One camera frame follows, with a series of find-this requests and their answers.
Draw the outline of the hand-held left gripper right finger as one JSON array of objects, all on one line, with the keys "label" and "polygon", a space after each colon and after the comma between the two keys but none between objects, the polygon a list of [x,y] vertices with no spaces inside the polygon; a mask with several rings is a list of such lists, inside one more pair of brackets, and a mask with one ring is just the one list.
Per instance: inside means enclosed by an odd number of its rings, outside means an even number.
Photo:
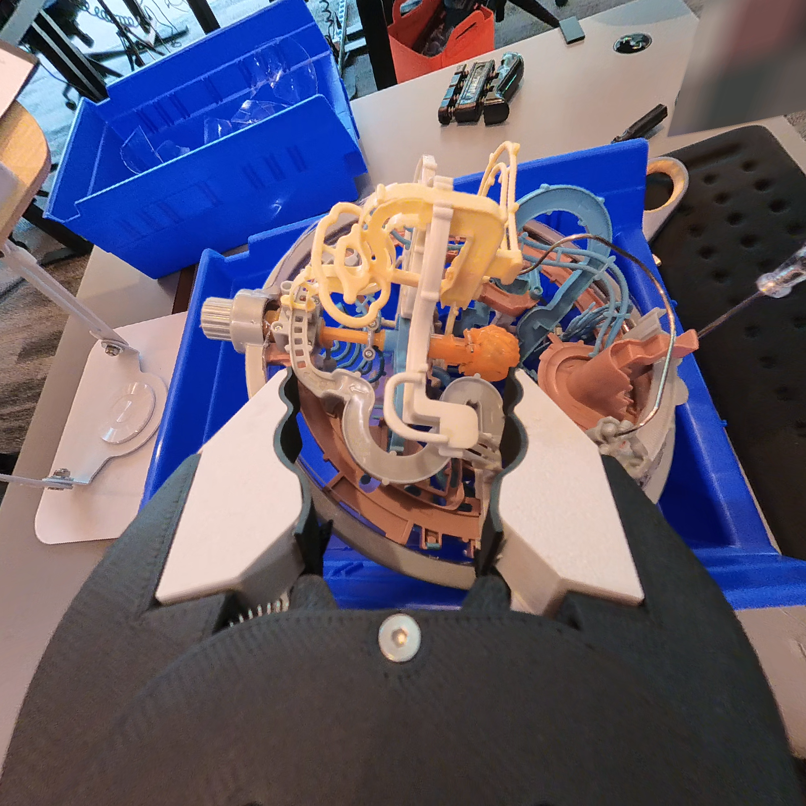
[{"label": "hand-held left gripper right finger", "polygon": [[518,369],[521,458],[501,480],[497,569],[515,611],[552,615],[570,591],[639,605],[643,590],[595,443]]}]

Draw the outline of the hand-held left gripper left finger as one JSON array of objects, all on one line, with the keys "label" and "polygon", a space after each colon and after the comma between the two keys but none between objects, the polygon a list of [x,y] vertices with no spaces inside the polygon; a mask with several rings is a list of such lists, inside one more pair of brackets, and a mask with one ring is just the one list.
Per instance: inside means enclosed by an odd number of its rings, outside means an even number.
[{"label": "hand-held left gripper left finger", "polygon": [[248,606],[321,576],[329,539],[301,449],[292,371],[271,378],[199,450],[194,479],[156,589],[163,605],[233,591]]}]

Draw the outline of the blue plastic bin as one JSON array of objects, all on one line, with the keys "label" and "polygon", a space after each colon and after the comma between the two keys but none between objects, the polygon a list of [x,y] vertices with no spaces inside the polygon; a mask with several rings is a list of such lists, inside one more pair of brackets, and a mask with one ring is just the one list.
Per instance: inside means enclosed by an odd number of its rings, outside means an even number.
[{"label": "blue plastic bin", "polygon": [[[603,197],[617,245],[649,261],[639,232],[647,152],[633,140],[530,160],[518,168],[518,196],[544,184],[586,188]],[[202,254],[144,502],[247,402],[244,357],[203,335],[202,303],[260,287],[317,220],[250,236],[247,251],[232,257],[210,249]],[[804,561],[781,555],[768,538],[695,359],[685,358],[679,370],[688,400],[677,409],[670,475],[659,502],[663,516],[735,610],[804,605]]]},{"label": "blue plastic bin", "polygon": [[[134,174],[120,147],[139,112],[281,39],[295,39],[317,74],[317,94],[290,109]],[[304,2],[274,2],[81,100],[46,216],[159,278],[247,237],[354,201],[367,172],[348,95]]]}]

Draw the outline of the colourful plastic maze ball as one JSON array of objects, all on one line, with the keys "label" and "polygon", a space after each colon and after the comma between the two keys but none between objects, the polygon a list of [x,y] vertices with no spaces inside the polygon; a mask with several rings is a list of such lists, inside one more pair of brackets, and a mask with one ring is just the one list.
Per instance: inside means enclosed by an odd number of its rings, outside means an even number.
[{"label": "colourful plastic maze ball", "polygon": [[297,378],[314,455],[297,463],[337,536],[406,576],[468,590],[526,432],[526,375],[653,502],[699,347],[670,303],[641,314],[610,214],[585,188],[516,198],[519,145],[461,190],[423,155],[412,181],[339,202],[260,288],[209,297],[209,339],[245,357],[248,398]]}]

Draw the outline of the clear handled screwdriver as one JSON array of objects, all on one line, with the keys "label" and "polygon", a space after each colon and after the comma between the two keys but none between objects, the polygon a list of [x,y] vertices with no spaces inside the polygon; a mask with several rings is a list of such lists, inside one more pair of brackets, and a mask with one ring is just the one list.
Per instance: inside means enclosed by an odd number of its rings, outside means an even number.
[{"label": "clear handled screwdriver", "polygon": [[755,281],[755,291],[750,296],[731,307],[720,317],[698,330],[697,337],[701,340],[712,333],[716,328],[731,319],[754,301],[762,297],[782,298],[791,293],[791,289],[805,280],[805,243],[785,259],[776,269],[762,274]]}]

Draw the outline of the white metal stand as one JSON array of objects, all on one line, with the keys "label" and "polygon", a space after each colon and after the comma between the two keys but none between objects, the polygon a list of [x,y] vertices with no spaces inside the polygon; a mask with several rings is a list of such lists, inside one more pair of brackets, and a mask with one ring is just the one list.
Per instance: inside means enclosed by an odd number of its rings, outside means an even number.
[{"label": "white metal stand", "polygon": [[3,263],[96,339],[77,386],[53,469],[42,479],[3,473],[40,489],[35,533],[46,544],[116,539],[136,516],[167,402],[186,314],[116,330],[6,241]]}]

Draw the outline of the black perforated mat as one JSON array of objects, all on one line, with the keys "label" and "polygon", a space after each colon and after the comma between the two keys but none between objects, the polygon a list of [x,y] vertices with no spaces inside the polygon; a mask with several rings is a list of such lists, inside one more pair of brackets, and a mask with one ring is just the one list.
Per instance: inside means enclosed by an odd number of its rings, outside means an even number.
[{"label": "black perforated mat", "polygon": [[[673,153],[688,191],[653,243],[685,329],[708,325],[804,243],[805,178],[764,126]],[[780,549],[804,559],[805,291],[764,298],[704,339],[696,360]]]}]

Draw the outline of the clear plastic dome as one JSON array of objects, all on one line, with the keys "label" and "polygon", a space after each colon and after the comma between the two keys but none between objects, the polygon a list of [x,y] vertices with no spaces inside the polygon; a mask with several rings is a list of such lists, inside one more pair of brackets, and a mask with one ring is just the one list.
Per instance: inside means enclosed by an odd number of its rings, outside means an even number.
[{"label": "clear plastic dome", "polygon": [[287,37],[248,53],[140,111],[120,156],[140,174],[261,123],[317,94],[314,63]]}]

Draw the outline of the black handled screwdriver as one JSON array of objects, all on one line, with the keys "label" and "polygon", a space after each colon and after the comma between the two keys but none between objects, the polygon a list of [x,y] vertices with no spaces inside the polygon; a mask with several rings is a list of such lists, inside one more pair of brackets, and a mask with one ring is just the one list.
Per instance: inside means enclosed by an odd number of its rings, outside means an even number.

TASK DESCRIPTION ▸ Give all the lines above again, character for character, without pictures.

ANSWER TO THE PROBLEM ▸
One camera frame follows, with a series of find-this requests and their answers.
Draw the outline of the hand-held left gripper right finger as one JSON array of objects, all on one line, with the keys "label" and "polygon", a space after each colon and after the comma between the two keys but none between objects, the polygon a list of [x,y] vertices with no spaces inside the polygon; a mask with several rings is a list of such lists, inside one more pair of brackets, and a mask with one ring is just the one list.
Per instance: inside means enclosed by an odd number of its rings, outside means an even number.
Photo:
[{"label": "hand-held left gripper right finger", "polygon": [[518,369],[521,458],[501,480],[497,569],[515,611],[552,615],[570,591],[639,605],[643,590],[595,443]]}]

Draw the outline of the hand-held left gripper left finger as one JSON array of objects, all on one line, with the keys "label" and "polygon", a space after each colon and after the comma between the two keys but none between objects, the polygon a list of [x,y] vertices with no spaces inside the polygon; a mask with several rings is a list of such lists, inside one more pair of brackets, and a mask with one ring is just the one list.
Per instance: inside means enclosed by an odd number of its rings, outside means an even number.
[{"label": "hand-held left gripper left finger", "polygon": [[248,606],[321,576],[329,539],[301,449],[292,371],[271,378],[199,450],[194,479],[156,589],[163,605],[233,591]]}]

Draw the outline of the blue plastic bin as one JSON array of objects, all on one line, with the keys "label" and "polygon", a space after each colon and after the comma between the two keys but none between objects, the polygon a list of [x,y] vertices with no spaces inside the polygon; a mask with several rings is a list of such lists, inside one more pair of brackets, and a mask with one ring is just the one list.
Per instance: inside means enclosed by an odd number of its rings, outside means an even number.
[{"label": "blue plastic bin", "polygon": [[[603,197],[617,245],[649,261],[639,232],[647,152],[633,140],[530,160],[518,168],[518,196],[544,184],[586,188]],[[202,254],[144,502],[247,402],[244,357],[203,335],[202,303],[260,287],[317,220],[250,236],[247,251],[232,257],[210,249]],[[804,561],[781,555],[768,538],[695,359],[685,358],[679,370],[688,400],[677,409],[670,475],[659,502],[663,516],[735,610],[804,605]]]},{"label": "blue plastic bin", "polygon": [[[134,174],[120,147],[139,112],[281,39],[295,39],[317,74],[317,94],[290,109]],[[304,2],[274,2],[81,100],[46,216],[159,278],[247,237],[354,201],[367,172],[348,95]]]}]

Draw the outline of the colourful plastic maze ball as one JSON array of objects, all on one line, with the keys "label" and "polygon", a space after each colon and after the comma between the two keys but none between objects, the polygon a list of [x,y] vertices with no spaces inside the polygon; a mask with several rings is a list of such lists, inside one more pair of brackets, and a mask with one ring is just the one list.
Per instance: inside means enclosed by an odd number of its rings, outside means an even number.
[{"label": "colourful plastic maze ball", "polygon": [[297,378],[314,455],[297,463],[337,536],[406,576],[468,590],[526,432],[526,375],[653,502],[699,347],[670,303],[641,314],[610,214],[585,188],[516,198],[519,145],[461,190],[423,155],[412,181],[339,202],[260,288],[209,297],[209,339],[245,357],[248,398]]}]

Draw the outline of the clear handled screwdriver as one JSON array of objects, all on one line, with the keys "label" and "polygon", a space after each colon and after the comma between the two keys but none between objects, the polygon a list of [x,y] vertices with no spaces inside the polygon; a mask with several rings is a list of such lists, inside one more pair of brackets, and a mask with one ring is just the one list.
Per instance: inside means enclosed by an odd number of its rings, outside means an even number.
[{"label": "clear handled screwdriver", "polygon": [[755,281],[755,291],[750,296],[731,307],[720,317],[698,330],[697,337],[701,340],[712,333],[716,328],[731,319],[754,301],[762,297],[782,298],[791,293],[791,289],[805,280],[805,243],[785,259],[776,269],[762,274]]}]

Draw the outline of the white metal stand as one JSON array of objects, all on one line, with the keys "label" and "polygon", a space after each colon and after the comma between the two keys but none between objects, the polygon a list of [x,y] vertices with no spaces inside the polygon; a mask with several rings is a list of such lists, inside one more pair of brackets, and a mask with one ring is just the one list.
Per instance: inside means enclosed by an odd number of its rings, outside means an even number.
[{"label": "white metal stand", "polygon": [[3,263],[96,339],[77,386],[53,469],[42,479],[3,473],[40,489],[35,533],[46,544],[116,539],[136,516],[167,402],[186,314],[116,330],[6,241]]}]

Draw the outline of the black perforated mat as one JSON array of objects, all on one line, with the keys "label" and "polygon", a space after each colon and after the comma between the two keys but none between objects, the polygon a list of [x,y] vertices with no spaces inside the polygon; a mask with several rings is a list of such lists, inside one more pair of brackets, and a mask with one ring is just the one list.
Per instance: inside means enclosed by an odd number of its rings, outside means an even number.
[{"label": "black perforated mat", "polygon": [[[673,153],[688,191],[653,243],[685,329],[708,325],[804,243],[805,178],[764,126]],[[780,549],[804,559],[805,291],[764,298],[704,339],[696,360]]]}]

Draw the outline of the clear plastic dome as one JSON array of objects, all on one line, with the keys "label" and "polygon", a space after each colon and after the comma between the two keys but none between objects, the polygon a list of [x,y] vertices with no spaces inside the polygon; a mask with several rings is a list of such lists, inside one more pair of brackets, and a mask with one ring is just the one list.
Per instance: inside means enclosed by an odd number of its rings, outside means an even number.
[{"label": "clear plastic dome", "polygon": [[287,37],[248,53],[140,111],[120,156],[140,174],[261,123],[317,94],[314,63]]}]

Draw the outline of the black handled screwdriver as one JSON array of objects, all on one line, with the keys "label" and "polygon", a space after each colon and after the comma between the two keys but none between objects, the polygon a list of [x,y] vertices with no spaces inside the polygon; a mask with several rings is a list of such lists, inside one more pair of brackets, and a mask with one ring is just the one list.
Per instance: inside means enclosed by an odd number of its rings, outside means an even number.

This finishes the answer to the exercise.